By Dietrich Knauth
NEW YORK (Reuters) – Wi-fi community firm Ligado Networks LLC filed for chapter in Delaware late on Sunday, searching for to chop $7.8 billion in debt after U.S. authorities companies blocked its deliberate growth into land-based 5G wi-fi providers.
Ligado had invested closely in plans to broaden its cell 5G community into a brand new spectrum that makes use of decrease frequency radio waves after receiving a U.S. Federal Communications Fee allow in 2020. However the U.S. Division of Protection blocked the deliberate growth, saying Ligado’s wi-fi indicators would intrude with navy international positioning system (GPS) receivers.
Ligado mentioned in a press release on Monday that the chapter submitting will enable it to deal with money owed which are not sustainable with out the earnings it might have acquired from the growth.
A majority of the corporate’s lenders have agreed to transform $7.8 billion of debt into fairness shares, which would cut back the corporate’s complete debt to $1.2 billion, in line with Ligado.

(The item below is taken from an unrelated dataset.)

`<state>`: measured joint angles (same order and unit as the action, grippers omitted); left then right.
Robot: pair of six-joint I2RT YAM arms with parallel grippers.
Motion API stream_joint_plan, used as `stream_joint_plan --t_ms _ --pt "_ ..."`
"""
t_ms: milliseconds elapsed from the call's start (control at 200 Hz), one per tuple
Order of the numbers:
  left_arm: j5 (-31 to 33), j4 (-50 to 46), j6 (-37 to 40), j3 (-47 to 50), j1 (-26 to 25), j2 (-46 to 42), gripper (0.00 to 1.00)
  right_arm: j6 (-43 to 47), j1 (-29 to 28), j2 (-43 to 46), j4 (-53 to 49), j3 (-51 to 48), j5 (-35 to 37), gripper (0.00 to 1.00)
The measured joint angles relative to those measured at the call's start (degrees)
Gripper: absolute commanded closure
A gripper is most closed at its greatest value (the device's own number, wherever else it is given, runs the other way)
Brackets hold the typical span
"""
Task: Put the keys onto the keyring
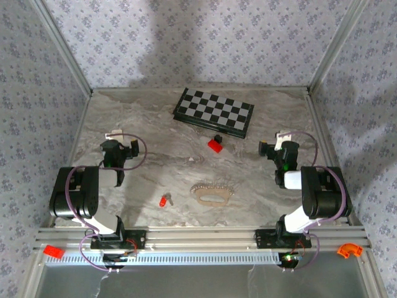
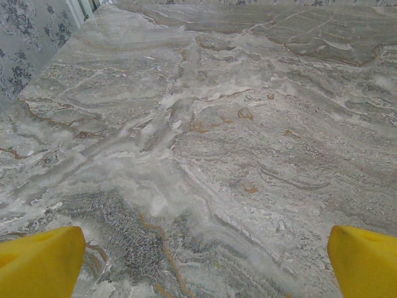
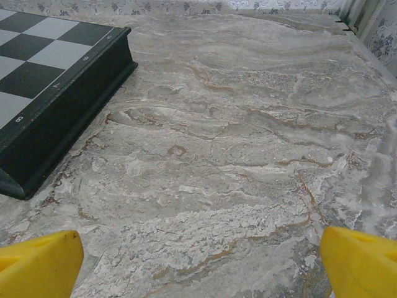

The corporate will proceed to function and supply cell satellite tv for pc providers throughout its debt restructuring.
Ligado sued the Protection Division and different U.S. companies over its entry to extra spectrum 2023, saying that the federal government’s actions disadvantaged it of as much as $39 billion in potential earnings from the FCC (BME:FCC) license. A federal choose in Washington D.C. allowed the lawsuit to proceed in a November 2024 ruling, rejecting the U.S. authorities’s try to dismiss it.
Ligado president and CEO Doug Smith mentioned in Monday’s assertion that the corporate will proceed to vigorously pursue its litigation in opposition to the U.S. authorities. The Protection Division declined to remark.
Ligado, previously referred to as Lightsquared, beforehand filed for chapter in 2012.